Overtime Collective Actions Dealt A Major Blow By The U.S. Supreme Court
Yesterday, the U.S. Supreme Court found that a plaintiff could not maintain a collective action under the Fair Labor Standards Act (FLSA) when her former employer had offered her full monetary relief in an offer of judgment under the Federal Rules of Civil Procedure. In a surprising 5-4 decision in Genesis HealthCare Corp. v. Symczyk, the Court rejected the plaintiff’s arguments that the employer’s tactics allowed employers an unfair means of “picking off” named plaintiffs to defeat collective actions.
A bit of background. Unlike Calfiornia state law, the FLSA does not allow for class actions where class members are presumed to be “in” unless they “opt out,” but rather only permits a “collective action” where “similarly situated” employees “opt in” after notice. In this case, the plaintiff claimed that she and a group of similarly situated employees were not paid for time that they worked during meal breaks. Ordinarily in a collective action under the FLSA, the court must determine that there are “similarly situated” employees before sending out an “opt in” notice. In this case, before doing so, the employer made an Offer of Judgment to the single named plaintiff of the full amount of damages she had individually.

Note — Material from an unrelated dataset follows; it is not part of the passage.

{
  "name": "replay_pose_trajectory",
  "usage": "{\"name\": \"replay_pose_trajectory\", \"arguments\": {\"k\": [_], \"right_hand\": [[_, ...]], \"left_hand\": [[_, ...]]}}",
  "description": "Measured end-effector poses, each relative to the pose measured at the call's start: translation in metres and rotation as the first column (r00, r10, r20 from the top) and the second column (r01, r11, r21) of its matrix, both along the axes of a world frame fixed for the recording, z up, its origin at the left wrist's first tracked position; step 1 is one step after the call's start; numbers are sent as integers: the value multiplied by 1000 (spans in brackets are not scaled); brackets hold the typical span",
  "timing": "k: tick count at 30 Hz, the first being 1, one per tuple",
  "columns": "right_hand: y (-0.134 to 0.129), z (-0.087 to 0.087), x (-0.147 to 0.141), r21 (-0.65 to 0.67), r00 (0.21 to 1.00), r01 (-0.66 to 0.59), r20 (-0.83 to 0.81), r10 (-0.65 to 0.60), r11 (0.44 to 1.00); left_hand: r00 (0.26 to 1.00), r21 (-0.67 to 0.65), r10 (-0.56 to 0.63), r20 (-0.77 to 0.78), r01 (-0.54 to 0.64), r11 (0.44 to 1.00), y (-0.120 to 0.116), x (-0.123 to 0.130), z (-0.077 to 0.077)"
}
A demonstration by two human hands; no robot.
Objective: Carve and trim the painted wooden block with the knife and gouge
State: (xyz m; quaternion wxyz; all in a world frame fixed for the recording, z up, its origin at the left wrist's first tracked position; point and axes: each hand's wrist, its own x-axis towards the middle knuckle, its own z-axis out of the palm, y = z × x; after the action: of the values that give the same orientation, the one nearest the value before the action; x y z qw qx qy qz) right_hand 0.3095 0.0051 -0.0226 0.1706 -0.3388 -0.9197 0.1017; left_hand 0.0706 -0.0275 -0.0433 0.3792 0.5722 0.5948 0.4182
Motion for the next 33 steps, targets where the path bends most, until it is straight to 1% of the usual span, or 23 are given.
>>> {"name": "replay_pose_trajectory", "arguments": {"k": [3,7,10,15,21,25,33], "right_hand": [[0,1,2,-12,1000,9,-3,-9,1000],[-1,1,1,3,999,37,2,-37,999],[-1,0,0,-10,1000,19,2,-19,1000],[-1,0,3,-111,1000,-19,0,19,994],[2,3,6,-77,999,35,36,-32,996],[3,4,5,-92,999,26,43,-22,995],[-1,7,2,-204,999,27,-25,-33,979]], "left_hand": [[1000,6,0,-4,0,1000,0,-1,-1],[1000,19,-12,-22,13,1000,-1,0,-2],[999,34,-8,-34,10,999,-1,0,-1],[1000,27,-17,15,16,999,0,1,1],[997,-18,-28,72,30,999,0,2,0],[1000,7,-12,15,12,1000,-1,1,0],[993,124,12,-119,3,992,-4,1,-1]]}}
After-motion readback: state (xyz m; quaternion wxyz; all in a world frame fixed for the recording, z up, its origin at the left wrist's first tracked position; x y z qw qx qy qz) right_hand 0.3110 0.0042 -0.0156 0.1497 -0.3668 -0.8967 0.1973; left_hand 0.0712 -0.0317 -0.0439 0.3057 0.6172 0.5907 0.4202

In federal court, offers of judgment under Rule 68 operate very much like they do in state court under Cal. Code of Civ. Pro. 998. Specifically, the rule allows defendants to make offers to have judgment in a certain amount entered against them and exposes a non-accepting plaintiff to exposure for certain post-offer costs. The plaintiff here, however, rejected the offer, but the trial court still entered judgment on the case, effectively extinguishing the possibility of a continued “collective action”

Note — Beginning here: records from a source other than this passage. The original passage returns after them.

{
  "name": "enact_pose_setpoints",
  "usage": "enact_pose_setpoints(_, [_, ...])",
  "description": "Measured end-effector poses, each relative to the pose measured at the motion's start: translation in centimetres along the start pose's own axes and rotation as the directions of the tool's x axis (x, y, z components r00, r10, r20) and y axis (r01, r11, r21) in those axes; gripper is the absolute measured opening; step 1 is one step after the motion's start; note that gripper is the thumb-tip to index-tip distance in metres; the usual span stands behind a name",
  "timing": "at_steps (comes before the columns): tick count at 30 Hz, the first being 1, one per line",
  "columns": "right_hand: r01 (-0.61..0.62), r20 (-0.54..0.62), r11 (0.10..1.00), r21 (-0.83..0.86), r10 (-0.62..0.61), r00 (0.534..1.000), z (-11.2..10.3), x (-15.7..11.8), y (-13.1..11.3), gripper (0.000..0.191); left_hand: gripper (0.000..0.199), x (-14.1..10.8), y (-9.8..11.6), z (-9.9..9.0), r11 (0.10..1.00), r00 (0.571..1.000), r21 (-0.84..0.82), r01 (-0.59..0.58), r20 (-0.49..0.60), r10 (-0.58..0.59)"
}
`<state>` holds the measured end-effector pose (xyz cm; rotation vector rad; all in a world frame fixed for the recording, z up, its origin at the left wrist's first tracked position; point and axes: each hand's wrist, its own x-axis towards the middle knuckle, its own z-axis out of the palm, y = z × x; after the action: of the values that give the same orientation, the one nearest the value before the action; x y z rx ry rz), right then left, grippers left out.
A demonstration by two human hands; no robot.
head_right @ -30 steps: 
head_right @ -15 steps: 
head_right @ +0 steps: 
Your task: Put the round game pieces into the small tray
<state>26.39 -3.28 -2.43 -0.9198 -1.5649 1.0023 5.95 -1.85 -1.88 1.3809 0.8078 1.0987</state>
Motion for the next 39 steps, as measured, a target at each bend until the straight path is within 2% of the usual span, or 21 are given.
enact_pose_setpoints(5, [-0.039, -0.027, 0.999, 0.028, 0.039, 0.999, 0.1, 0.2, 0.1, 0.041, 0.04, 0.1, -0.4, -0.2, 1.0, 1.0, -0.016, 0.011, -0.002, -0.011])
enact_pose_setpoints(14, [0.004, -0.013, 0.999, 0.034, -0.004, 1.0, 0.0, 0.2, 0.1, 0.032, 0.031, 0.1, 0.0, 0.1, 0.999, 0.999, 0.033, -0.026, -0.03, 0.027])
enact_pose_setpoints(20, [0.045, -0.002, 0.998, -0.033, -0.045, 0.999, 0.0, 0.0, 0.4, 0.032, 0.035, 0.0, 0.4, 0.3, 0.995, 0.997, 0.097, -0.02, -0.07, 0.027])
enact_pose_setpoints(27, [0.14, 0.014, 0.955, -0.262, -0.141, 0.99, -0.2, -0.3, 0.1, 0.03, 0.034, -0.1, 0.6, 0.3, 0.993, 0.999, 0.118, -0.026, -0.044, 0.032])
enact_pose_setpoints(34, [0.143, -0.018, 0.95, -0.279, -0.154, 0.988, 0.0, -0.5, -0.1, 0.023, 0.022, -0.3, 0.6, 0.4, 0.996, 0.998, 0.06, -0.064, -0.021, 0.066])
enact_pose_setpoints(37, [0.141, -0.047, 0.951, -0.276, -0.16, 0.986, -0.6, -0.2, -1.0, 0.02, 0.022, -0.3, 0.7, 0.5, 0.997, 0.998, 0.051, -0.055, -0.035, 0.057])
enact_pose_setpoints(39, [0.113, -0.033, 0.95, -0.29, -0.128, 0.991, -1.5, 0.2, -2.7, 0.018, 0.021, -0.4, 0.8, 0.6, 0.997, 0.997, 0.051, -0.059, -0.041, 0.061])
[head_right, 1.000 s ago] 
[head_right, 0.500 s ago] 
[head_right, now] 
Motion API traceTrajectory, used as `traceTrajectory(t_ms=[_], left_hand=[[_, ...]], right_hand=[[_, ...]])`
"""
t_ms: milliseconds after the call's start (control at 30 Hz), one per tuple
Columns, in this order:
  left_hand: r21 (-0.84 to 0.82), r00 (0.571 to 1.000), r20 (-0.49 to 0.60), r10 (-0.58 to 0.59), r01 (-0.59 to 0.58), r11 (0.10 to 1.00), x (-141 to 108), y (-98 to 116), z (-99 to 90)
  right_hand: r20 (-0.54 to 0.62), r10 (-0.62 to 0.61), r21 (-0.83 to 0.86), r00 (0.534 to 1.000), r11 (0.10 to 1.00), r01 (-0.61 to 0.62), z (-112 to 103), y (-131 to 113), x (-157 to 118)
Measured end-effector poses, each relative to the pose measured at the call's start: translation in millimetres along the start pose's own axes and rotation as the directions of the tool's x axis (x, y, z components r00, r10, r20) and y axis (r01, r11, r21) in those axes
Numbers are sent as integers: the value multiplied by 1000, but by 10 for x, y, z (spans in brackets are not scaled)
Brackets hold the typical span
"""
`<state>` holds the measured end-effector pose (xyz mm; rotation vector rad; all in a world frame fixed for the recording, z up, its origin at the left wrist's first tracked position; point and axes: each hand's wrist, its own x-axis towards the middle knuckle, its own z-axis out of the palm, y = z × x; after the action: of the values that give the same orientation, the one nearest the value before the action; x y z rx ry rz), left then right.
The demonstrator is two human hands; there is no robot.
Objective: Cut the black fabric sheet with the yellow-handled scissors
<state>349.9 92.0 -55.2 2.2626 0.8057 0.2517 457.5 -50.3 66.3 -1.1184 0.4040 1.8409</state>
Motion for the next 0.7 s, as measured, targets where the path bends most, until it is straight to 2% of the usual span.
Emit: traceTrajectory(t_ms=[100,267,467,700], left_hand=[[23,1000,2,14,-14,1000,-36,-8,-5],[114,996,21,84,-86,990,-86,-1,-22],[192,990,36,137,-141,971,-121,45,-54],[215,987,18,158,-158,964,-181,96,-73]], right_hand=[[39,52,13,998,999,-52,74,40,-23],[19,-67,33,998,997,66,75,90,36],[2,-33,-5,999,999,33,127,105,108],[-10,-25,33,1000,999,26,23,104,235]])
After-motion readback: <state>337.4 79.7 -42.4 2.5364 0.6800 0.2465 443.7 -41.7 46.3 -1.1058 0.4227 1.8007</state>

The U.S. Supreme Court approved of the lower court’s action. It found that there was no “actual controversy” because the individual named plaintiff had been offered full relief which made her whole. As a result, she no longer had a “personal stake” in the litigation and could not pursue it on behalf of the “similarly situated” employees.

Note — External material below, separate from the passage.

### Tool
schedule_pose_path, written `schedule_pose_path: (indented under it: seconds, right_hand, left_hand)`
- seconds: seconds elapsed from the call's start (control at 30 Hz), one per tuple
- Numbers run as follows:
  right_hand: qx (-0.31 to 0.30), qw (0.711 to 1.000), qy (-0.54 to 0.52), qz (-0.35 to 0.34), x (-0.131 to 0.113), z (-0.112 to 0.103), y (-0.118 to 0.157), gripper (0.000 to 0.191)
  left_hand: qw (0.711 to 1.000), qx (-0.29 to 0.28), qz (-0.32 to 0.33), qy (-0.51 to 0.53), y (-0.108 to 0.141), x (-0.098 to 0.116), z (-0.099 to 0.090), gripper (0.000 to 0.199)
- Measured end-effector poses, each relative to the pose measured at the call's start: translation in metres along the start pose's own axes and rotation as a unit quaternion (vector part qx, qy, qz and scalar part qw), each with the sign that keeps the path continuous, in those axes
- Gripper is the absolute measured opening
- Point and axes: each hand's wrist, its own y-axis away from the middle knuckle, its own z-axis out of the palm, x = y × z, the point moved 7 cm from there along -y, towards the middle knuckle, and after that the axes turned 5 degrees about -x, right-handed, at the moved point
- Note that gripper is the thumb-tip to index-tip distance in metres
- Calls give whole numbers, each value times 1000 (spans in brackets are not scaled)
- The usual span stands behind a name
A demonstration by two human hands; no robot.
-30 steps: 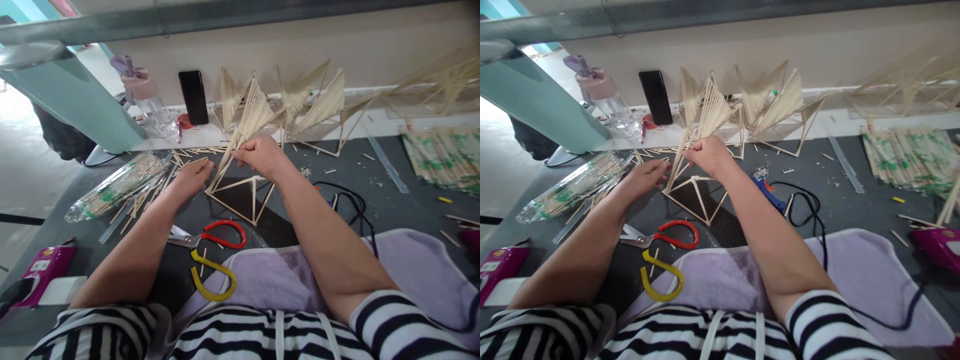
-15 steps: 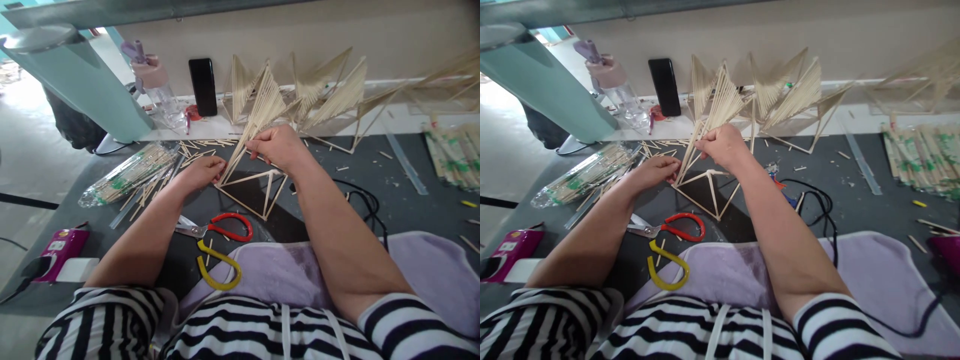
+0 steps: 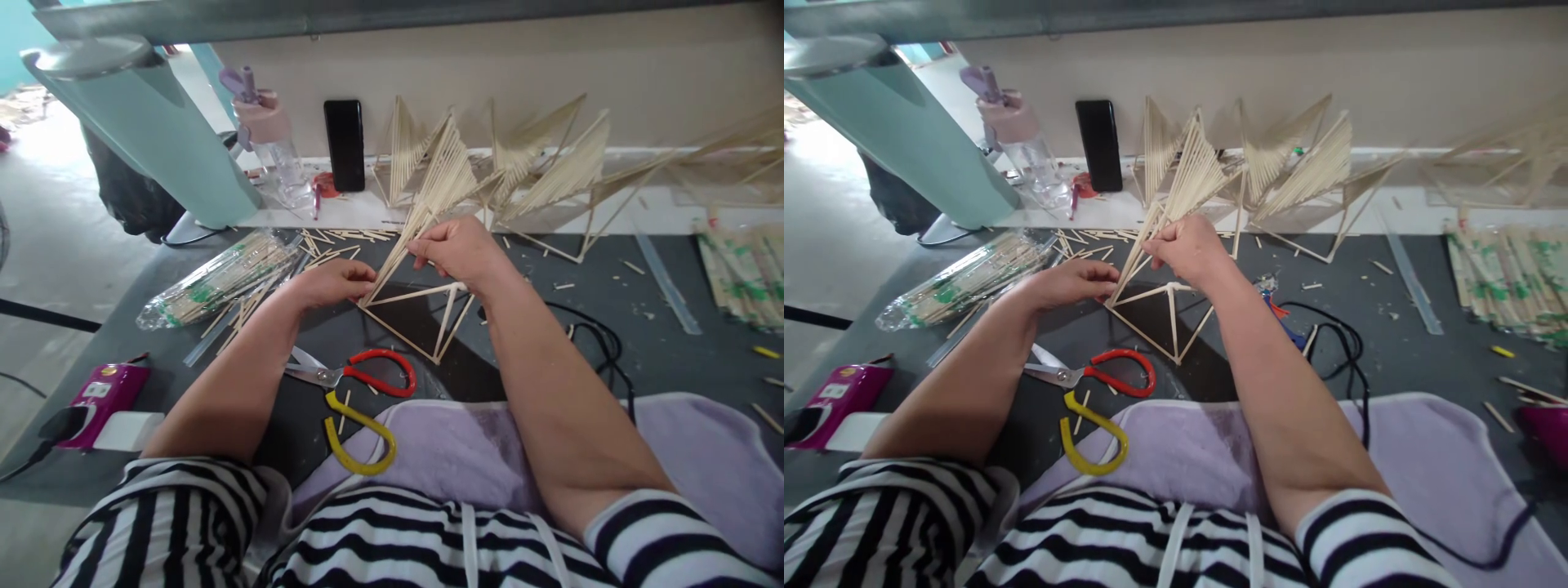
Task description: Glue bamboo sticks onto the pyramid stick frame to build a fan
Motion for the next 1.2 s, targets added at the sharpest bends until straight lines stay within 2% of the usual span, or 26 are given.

To be sure, that is an amazing ruling. And it required some sleight of hand to get there. In reaching that decision, the majority skirted the issue of whether the case had been made “moot” by virtue of the unaccepted offer of judgment. Instead,the Court specifically declined to reach the issue and found that the plaintiff had waived it by not challenging the lower court’s ruling that the issue was moot. Having said that, the majority did cite to a number of decisions which have found just that and the dissent even acknowledged that “a court has discretion to halt a lawsuit by entering judgment for the plaintiff when the defendant unconditionally surrenders.”
This decision potentially gives employers a powerful tool to combat collective actions under the FLSA. But, argulably, it leaves more questions unanswered than answered. For example, what effect, if any, will the decision have on class actions where it may be argued that a potential class of employees have a stake in the outcome? Likewise, if the plaintiff seeks injunctive relief will that operate as a bar to an offer of monetary judgment that would otherwise make her whole?
Undoubtedly, the courts will answer these and other questions in the coming years. We will keep you posted on those developments.